岸本美緒『中国の歴史』

 明清の社会経済史を専門にする著者が、放送大学用のテキストとして書いたものを文庫化したもの。
 「「中国」とは何か?」といった問から始め、中国における文明の発生から現代にいたるまでの歴史を叙述しています。
 本文は300ページほどで、簡略化してある部分はかなり簡略化してあります。例えば、『三国志』の時代の記述は5行と高校の世界史の教科書並みの記述しかありませんし、楊貴妃の名前も楊国忠を説明するときに一回出てくるきりです。中国史における人間ドラマを知りたい人には明らかに不向きです。
 

 しかし、社会経済史の面では世界史の教科書などでは見えてこないポイントがコンパクトに解説されており、中国の政治史や人間ドラマの背景がみえてきます。また、各章に【焦点】、【史料】というコラム的なものが掲載されています。特に【焦点】では、「儒教とは何か」、「士大夫の倫理と生活」、「銀と中国経済」、「新文化運動と「家」批判」など、中国の歴史や社会を理解する上でのキーポイントが解説されており、役に立ちます。

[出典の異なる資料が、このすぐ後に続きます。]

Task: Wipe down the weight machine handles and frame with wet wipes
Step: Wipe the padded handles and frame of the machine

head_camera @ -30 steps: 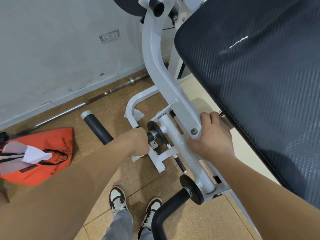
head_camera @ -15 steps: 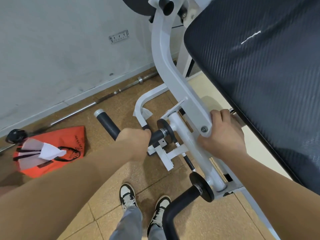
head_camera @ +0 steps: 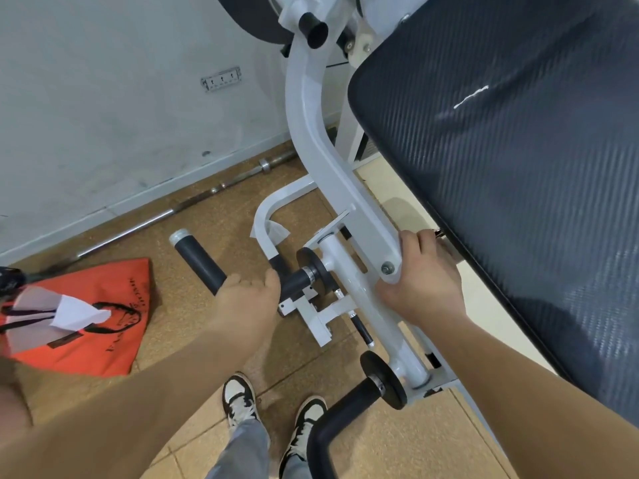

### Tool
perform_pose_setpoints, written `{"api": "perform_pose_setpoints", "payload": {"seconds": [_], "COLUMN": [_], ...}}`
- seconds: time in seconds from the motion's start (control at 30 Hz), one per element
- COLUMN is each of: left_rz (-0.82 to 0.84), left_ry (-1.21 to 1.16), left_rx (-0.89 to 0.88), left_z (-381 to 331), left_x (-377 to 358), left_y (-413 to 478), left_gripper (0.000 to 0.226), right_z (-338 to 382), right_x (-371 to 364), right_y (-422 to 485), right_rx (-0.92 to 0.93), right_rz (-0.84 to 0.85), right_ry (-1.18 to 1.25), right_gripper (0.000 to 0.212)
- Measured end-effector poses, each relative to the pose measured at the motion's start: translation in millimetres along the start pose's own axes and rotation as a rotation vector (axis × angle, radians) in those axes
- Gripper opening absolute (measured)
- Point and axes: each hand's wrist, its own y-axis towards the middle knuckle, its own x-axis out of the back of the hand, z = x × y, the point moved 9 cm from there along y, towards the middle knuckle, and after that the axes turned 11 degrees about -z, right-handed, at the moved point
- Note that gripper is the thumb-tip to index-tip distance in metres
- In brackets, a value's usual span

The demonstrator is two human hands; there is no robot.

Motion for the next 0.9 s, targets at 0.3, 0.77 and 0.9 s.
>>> {"api": "perform_pose_setpoints", "payload": {"seconds": [0.3,0.77,0.9], "left_rz": [0.057,0.168,0.264], "left_ry": [-0.133,-0.087,-0.166], "left_rx": [0.046,-0.122,-0.103], "left_z": [-1.0,5.6,8.9], "left_x": [3.2,4.2,0.3], "left_y": [16.8,29.3,31.1], "left_gripper": [0.030,0.019,0.012], "right_z": [-1.0,-0.8,2.9], "right_x": [-1.5,-2.0,1.0], "right_y": [0.3,1.5,0.4], "right_rx": [0.014,-0.004,-0.027], "right_rz": [-0.020,0.001,-0.010], "right_ry": [-0.022,-0.022,-0.036], "right_gripper": [0.074,0.077,0.078]}}
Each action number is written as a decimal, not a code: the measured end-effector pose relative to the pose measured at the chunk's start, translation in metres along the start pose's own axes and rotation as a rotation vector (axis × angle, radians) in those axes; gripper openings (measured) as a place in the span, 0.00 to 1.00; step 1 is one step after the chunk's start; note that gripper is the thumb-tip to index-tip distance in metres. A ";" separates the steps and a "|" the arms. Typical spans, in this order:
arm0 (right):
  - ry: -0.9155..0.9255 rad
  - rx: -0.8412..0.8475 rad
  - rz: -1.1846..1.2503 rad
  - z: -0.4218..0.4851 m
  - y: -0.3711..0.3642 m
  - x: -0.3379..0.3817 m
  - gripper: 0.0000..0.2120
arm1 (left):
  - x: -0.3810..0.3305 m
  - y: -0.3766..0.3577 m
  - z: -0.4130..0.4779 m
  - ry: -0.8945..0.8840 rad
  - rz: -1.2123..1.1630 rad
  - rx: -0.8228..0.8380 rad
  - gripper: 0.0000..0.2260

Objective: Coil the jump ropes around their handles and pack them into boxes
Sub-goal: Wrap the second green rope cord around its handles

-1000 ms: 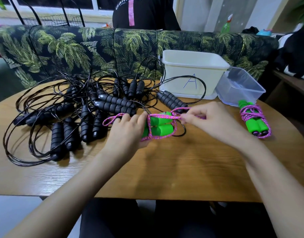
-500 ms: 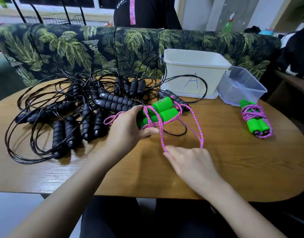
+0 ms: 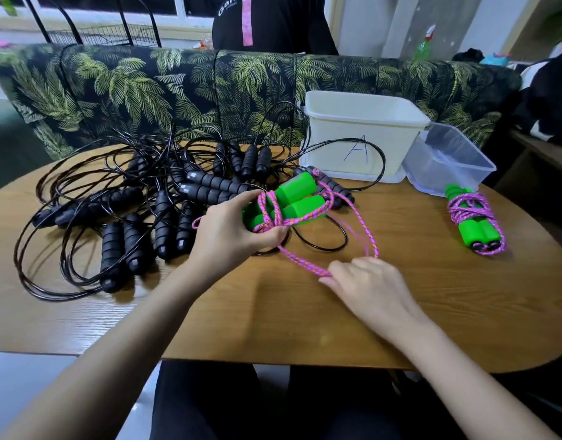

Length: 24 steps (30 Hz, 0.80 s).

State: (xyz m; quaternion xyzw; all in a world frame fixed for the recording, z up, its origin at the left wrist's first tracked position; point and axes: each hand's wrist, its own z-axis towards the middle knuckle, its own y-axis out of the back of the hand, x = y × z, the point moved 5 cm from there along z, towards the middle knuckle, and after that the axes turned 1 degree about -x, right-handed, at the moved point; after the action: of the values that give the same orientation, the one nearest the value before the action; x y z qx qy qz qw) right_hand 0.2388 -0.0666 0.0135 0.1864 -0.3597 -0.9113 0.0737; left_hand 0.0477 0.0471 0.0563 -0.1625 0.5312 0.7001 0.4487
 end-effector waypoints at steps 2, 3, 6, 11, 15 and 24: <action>0.015 0.021 0.025 -0.008 -0.004 -0.019 0.19 | 0.005 0.000 0.003 0.015 0.008 -0.005 0.37; 0.011 0.040 0.050 -0.012 -0.006 -0.028 0.20 | 0.006 0.000 0.005 0.011 0.014 -0.013 0.37; -0.099 0.106 0.107 -0.020 -0.010 -0.052 0.24 | 0.008 -0.003 0.009 0.002 0.015 -0.030 0.38; -0.305 0.226 0.304 -0.036 -0.021 -0.070 0.16 | 0.012 0.002 0.015 -0.017 -0.039 0.019 0.37; -0.502 0.364 0.537 -0.037 -0.037 -0.086 0.18 | 0.015 0.003 0.012 -0.080 -0.144 0.116 0.35; -0.632 0.313 0.986 -0.003 -0.037 -0.109 0.15 | 0.037 0.015 0.002 -0.133 -0.361 0.215 0.34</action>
State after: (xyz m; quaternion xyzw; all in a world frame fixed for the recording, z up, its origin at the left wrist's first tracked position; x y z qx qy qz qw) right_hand 0.3405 -0.0123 0.0176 -0.2735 -0.5380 -0.7172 0.3484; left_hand 0.0163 0.0654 0.0404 -0.1596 0.5342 0.5568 0.6157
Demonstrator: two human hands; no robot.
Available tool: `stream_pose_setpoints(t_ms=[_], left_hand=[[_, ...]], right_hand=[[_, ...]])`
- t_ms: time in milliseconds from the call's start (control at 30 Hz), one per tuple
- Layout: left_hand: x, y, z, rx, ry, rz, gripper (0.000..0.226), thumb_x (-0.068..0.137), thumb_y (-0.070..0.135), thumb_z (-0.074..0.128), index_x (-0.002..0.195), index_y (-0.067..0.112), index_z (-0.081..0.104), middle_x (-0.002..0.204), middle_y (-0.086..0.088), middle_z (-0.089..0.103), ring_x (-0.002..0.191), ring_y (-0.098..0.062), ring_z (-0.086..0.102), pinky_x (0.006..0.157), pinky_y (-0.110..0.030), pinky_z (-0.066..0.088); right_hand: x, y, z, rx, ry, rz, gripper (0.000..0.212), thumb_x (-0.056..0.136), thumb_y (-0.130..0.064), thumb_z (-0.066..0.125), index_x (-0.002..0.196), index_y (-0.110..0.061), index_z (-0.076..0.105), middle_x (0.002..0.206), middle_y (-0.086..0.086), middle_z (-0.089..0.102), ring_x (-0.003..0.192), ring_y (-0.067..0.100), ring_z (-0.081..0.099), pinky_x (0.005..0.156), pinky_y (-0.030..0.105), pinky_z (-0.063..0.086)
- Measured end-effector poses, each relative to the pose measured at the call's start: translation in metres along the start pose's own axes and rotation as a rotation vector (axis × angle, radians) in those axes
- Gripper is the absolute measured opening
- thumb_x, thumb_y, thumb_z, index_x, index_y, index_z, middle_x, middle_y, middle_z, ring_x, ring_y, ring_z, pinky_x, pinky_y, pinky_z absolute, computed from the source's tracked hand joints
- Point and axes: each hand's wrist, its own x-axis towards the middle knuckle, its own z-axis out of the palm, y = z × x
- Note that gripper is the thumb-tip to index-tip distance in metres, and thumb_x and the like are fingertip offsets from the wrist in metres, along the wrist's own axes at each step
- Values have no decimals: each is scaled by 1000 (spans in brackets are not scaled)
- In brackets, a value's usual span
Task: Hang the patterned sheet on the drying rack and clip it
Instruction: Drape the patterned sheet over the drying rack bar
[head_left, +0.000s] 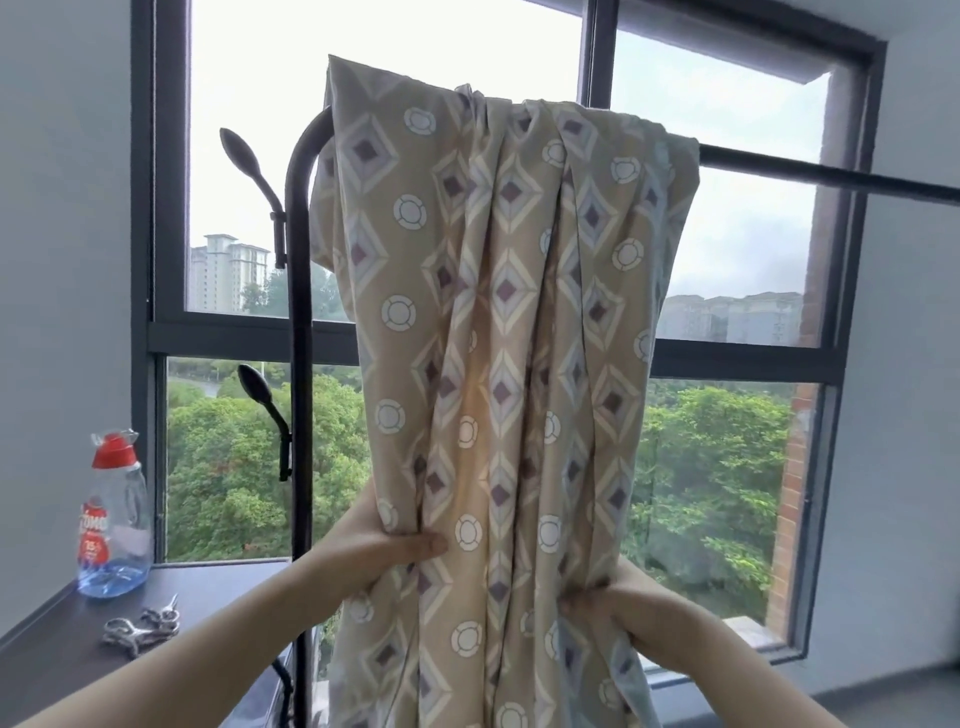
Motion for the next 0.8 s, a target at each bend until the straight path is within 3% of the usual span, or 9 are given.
stream_pose_setpoints(t_ms=[100,167,300,433,533,700,800], left_hand=[[2,-1,4,94,115,-7,29,72,3,77,99,7,66,80,-2,75,77,-17,71,60,-20,53],[3,-3,5,105,180,-20,15,79,1,69,93,7,68,75,0,74,69,-13,70,57,-20,51],[3,2,2,105,185,-31,15,81,0,66,95,5,69,85,-7,75,79,-21,71,65,-26,54],[13,17,-3,88,230,3,14,81,-2,66,93,3,69,84,-9,75,78,-23,71,63,-27,55],[21,38,-3,60,245,72,14,80,-3,66,91,5,68,81,-7,74,76,-23,70,61,-25,55],[35,86,-5,50,252,251,21,79,-5,66,89,13,67,75,7,74,73,-8,68,62,-16,54],[42,120,-5,48,255,361,25,80,-7,64,87,16,65,71,11,73,68,0,68,61,-15,54]], right_hand=[[9,-3,3,-54,121,22,34,64,13,74,94,-2,71,88,11,75,80,21,72,70,28,57],[12,-3,4,-67,140,18,28,71,13,72,89,-8,73,91,11,75,85,22,71,74,31,57],[14,-6,4,-25,230,-17,23,78,7,68,92,-10,70,86,5,75,86,25,68,85,38,53],[16,-18,1,-3,255,-73,23,81,7,64,83,-15,68,72,-4,74,71,11,68,60,20,52],[18,-36,-5,27,251,-120,23,82,10,61,82,-12,67,65,-7,73,60,4,68,51,14,49],[17,-79,-14,79,273,-244,20,80,6,62,95,-6,69,76,-1,74,71,14,70,64,25,56],[13,-114,-18,135,271,-367,34,68,-10,71,101,-9,70,92,4,75,85,22,70,79,34,56]])
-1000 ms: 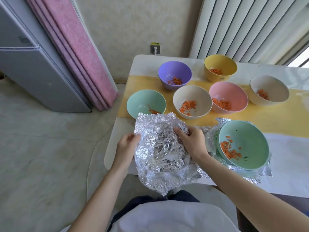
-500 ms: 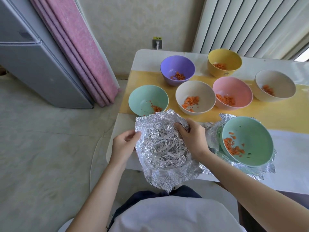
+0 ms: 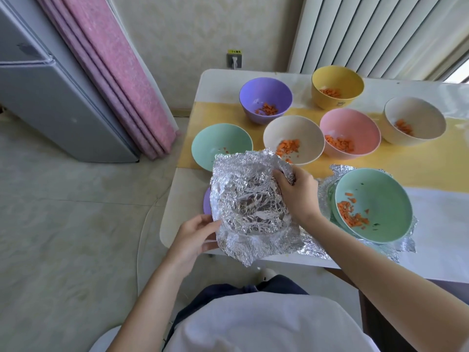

 この本で中国の通史を改めてたどると、「中国」という存在が周囲の異民族との相互作用の中で形成されてきたことがわかります。
 晋の滅亡以降、華北には五胡と呼ばれる異民族が次々と侵入し、国を立てるわけですが、これらの国々はそれらの異民族と漢民族を合わせて統治した多民族国家なのですが、その理念は北朝の流から出た唐にも受け継がれています。この唐について、著者は次のように述べています。

 唐代初期の諸制度をかつての漢代や、あるいは唐より後の宋(趙宋)代の制度に比べてみると、明確な理念にもとづいた整然たる構成をもつ点にその特色があるといえるだろう。唐王朝は、さまざまな民族を統合してゆくために明確な理念を必要とした北朝政権の諸制度を受け継ぎ、それを集大成していったのである。唐初の諸制度のこのような性格は、東アジアの新興国家がそれを取り入れてゆくのにふさわしい普遍性をもっていたといえるだろう。しかし他面から見れば、このような理念的制度は現実と乖離して形骸化してゆきやすいものでもある。(109p)


 また、いわゆる「唐宋変革」についても、「皇帝を中心とした中央集権化」、「商業の発展」、「士大夫を担い手とする文化の興隆」といった特色を上げ、その背景について次のように書いています。

 この変動は、中国国内の政治や社会・文化の発展のみで説明できるものでなく、東アジアにおける周辺民族の台頭という情勢のなかでとらえる必要があるだろう。 
 対外危機に対し、宋王朝は中央集権を強化することによって対処しようとした。中央財政は膨脹し、かつてない多額の銅銭が発行されることによって全国的商品流通も促進された。また、士大夫の間には、純粋な中華を目指す中華正統主義の風潮が高まった。(137ー138p)

 
 さらに後の時代の明清の記述においても、北方の遊牧民族漢民族の関係に注意を払っており、「中華」というものが周辺民族との対立と協調のなかで成り立っていることがわかります。
 清の皇帝に関しては、「中華皇帝としての顔と、北方・西方民族のハンとしての顔と、二つの顔をもっていた」とし、康熙帝は「人並み外れた能力と努力によって、この2つの側面を統合した人物であった」(178p)と述べています。17・18世紀における清朝の強さの理由の一端を知ることができる分析です。


 この本では訒小平の「南巡講話」あたりまでをとり上げているので、複雑な20世紀の中国史に関しても、見通しが得られると思います。
 そして、「文庫版へのあとがき」では、現在の中国が直面する問題についても簡単に分析しています。その中で著者は「民主と法制」の問題をとり上げ、劉暁波零八憲章に触れた上で次のように述べています。

 ただ、劉暁波のような西洋型リベラル・デモクラシーを志向する人々は、国民全体のなかでは、必ずしも多数派ではないと思われる。権力と財力をもつエリートが庶民を抑圧する不公正に対し、不満を持っている人々は多いであろうが、政府の側も、リベラル・デモクラシーとは全く異なる形で、そうした不満に応えようとしている。習近平が「法による国家統合」を強調し、精力的に進めている腐敗撲滅キャンペーンはその例である。それは、デモクラシーというよりは、むしろ、清廉かつ有能な為政者による善政という形で、庶民の支持を得ようとするものといえよう。(298ー299p)


 このあたりの見方は、経済学者の梶谷懐の『日本と中国、「脱近代」の誘惑』梶谷懐『日本と中国、「脱近代」の誘惑』 - 西東京日記 IN はてなや中国ウォッチャーの高口康太の『なぜ、習近平は激怒したのか』の見方とも近く、興味深く読みました。